Mines Douai , Département SAGE, 59500 Douai, France.
Université de Lille , 59655 Villeneuve d'Ascq, France.
Environ Sci Technol. 2015 Oct 20;49(20):12178-86. doi: 10.1021/acs.est.5b02721. Epub 2015 Oct 7.
Hydroxyketones are key secondary reaction products in the atmospheric oxidation of volatile organic compounds (VOCs). The fate of these oxygenated VOCs is however poorly understood and scarcely taken into account in atmospheric chemistry modeling. In this work, a combined investigation of the photolysis and temperature-dependent OH radical reaction of 4-hydroxy-2-butanone (4H2B) is presented. The objective was to evaluate the importance of the photolysis process relative to OH oxidation in the atmospheric degradation of 4H2B. A photolysis lifetime of about 26 days was estimated with an effective quantum yield of 0.08. For the first time, the occurrence of a Norrish II mechanism was hypothesized following the observation of acetone among photolysis products. The OH reaction rate coefficient follows the Arrhenius trend (280-358 K) and could be modeled through the following expression: k4H2B(T) = (1.26 ± 0.40) × 10(-12) × exp((398 ± 87)/T) in cm(3) molecule(-1) s(-1). An atmospheric lifetime of 2.4 days regarding the OH + 4H2B reaction was evaluated, indicating that OH oxidation is by far the major degradation channel. The present work underlines the need for further studies on the atmospheric fate of oxygenated VOCs.
羟基酮是挥发性有机化合物(VOCs)在大气氧化过程中的关键次级反应产物。

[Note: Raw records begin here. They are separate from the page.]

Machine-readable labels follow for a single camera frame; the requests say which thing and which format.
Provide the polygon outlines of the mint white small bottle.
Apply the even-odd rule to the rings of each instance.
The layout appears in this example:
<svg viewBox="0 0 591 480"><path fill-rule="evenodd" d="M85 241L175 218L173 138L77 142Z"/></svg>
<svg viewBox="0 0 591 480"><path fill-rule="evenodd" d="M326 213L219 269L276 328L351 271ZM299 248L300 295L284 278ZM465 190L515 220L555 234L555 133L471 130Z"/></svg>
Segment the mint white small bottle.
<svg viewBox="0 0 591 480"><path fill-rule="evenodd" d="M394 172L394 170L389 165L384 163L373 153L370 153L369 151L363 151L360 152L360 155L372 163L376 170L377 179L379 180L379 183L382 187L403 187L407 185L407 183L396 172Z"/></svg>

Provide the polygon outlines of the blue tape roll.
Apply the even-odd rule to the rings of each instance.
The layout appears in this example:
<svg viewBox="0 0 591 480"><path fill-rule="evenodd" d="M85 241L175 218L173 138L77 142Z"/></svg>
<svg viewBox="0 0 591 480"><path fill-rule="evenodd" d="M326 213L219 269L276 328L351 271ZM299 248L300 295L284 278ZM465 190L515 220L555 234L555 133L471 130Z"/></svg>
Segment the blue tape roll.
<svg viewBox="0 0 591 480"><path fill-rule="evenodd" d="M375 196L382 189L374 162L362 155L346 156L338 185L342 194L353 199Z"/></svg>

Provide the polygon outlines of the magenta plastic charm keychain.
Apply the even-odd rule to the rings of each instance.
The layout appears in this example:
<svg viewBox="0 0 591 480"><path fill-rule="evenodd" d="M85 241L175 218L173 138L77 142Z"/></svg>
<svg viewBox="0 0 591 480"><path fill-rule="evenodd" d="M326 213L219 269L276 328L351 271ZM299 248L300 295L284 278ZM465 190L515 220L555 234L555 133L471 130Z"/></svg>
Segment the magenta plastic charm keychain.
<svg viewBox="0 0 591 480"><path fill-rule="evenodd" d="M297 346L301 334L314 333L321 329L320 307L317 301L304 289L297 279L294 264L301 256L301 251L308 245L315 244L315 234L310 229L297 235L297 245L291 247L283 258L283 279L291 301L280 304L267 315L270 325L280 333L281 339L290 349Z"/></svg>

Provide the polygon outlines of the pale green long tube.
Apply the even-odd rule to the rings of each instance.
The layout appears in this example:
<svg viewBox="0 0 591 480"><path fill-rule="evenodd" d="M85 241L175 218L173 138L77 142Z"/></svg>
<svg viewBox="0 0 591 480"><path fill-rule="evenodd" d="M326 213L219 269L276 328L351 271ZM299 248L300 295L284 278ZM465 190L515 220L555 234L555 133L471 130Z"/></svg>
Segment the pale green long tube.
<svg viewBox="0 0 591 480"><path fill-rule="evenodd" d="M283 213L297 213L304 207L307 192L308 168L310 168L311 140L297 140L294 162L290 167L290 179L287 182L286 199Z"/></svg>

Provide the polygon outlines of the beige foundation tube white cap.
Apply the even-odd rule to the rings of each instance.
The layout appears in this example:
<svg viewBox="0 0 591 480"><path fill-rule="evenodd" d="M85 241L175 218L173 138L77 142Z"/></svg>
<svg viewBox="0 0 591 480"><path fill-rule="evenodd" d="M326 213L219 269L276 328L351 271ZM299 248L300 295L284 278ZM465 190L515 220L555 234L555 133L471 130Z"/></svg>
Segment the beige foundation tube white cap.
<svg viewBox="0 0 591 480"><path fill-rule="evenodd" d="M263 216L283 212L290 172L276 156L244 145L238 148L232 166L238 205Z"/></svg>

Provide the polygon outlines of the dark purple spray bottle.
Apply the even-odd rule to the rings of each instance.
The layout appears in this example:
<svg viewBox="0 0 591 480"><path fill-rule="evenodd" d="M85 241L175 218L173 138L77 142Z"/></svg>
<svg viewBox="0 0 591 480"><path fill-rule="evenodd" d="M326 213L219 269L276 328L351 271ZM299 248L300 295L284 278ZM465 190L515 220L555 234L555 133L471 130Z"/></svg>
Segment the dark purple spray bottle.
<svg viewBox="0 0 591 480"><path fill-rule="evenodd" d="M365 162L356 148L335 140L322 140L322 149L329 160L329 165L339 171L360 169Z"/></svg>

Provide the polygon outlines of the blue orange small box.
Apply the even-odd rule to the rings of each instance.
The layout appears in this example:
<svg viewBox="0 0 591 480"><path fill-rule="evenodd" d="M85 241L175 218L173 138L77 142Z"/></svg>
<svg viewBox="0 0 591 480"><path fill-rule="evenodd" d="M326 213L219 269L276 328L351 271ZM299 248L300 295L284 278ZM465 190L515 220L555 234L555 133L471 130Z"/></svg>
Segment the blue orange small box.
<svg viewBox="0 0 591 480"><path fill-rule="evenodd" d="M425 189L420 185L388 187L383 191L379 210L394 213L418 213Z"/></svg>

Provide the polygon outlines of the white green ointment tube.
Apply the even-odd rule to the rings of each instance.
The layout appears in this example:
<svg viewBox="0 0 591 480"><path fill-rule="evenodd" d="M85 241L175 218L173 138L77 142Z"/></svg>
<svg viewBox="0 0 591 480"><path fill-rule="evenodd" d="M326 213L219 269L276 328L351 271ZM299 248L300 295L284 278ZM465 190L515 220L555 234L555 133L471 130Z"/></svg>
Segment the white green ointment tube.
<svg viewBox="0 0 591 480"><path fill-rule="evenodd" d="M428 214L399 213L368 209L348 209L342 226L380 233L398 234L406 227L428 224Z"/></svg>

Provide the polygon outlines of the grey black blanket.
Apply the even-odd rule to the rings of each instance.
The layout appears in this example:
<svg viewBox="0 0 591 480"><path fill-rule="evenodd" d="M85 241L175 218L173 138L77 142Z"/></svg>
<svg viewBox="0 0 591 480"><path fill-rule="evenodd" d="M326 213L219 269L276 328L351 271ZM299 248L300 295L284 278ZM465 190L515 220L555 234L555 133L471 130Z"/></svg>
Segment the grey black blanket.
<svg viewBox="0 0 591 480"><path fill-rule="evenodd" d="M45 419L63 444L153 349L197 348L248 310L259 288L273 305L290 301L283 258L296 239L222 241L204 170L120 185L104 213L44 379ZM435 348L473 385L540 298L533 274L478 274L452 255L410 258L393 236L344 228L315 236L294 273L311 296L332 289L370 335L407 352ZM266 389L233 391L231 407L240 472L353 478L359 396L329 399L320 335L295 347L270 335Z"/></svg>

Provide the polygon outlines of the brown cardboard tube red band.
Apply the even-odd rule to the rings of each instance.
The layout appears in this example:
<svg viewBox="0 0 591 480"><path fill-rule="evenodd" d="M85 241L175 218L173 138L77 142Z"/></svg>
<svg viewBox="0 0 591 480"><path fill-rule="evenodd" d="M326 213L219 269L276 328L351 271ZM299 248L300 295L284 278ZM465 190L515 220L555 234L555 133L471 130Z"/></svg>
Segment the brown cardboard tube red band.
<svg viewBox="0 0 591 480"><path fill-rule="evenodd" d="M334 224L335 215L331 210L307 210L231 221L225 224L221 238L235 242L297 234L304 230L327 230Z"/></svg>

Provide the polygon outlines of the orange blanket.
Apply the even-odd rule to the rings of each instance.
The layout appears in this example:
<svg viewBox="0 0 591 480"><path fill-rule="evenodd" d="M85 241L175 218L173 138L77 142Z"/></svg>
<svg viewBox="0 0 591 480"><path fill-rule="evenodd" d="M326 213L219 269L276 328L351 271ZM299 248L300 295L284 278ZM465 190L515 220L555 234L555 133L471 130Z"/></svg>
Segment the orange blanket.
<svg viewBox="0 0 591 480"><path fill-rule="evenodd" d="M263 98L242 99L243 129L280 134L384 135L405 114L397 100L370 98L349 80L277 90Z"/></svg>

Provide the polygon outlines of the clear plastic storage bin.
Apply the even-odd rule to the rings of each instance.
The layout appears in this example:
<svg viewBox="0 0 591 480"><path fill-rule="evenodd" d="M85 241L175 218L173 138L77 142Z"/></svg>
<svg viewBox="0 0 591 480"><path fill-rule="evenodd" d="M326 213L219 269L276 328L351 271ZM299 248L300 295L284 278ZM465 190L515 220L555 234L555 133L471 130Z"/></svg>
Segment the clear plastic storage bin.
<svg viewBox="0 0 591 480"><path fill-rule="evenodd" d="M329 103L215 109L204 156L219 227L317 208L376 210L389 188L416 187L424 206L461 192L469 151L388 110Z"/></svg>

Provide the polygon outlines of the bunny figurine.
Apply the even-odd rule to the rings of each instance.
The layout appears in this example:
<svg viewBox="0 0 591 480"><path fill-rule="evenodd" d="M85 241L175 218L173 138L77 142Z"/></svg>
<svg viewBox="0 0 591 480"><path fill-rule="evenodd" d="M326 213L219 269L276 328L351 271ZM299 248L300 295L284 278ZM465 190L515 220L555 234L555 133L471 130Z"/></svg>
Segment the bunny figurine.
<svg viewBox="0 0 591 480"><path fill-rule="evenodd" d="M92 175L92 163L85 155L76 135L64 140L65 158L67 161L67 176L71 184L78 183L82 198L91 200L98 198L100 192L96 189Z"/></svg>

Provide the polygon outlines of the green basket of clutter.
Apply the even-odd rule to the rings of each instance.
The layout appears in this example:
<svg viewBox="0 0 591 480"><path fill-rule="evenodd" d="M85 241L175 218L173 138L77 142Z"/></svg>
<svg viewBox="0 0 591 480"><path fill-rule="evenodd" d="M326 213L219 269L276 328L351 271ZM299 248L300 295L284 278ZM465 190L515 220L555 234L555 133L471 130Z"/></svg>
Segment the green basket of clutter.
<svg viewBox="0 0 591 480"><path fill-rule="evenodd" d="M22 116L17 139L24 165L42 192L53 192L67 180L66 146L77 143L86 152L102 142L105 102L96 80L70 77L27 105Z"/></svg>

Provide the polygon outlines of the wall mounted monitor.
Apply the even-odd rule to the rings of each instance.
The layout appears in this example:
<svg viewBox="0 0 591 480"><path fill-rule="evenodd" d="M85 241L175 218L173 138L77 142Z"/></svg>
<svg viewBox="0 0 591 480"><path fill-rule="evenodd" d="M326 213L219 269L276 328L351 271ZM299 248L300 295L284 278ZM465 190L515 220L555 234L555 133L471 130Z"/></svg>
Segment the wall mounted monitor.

然而,这些含氧 VOC 的命运却知之甚少,在大气化学模型中几乎没有考虑到。在这项工作中,我们对 4-羟基-2-丁酮(4H2B)的光解和温度依赖的 OH 自由基反应进行了综合研究。目的是评估光解过程相对于 OH 氧化在 4H2B 大气降解中的重要性。通过观察光解产物中的丙酮,我们估计其光解寿命约为 26 天,有效量子产率为 0.08。首次提出了 Norrish II 机制的发生,这是在观察到光解产物中的丙酮之后提出的。OH 反应速率系数遵循阿仑尼乌斯趋势(280-358 K),可以通过以下表达式进行建模:k4H2B(T) = (1.26 ± 0.40) × 10(-12) × exp((398 ± 87)/T) 在 cm(3)分子(-1) s(-1) 中。根据 OH + 4H2B 反应,其大气寿命为 2.4 天,这表明 OH 氧化是主要的降解途径。本工作强调了需要进一步研究含氧 VOC 在大气中的命运。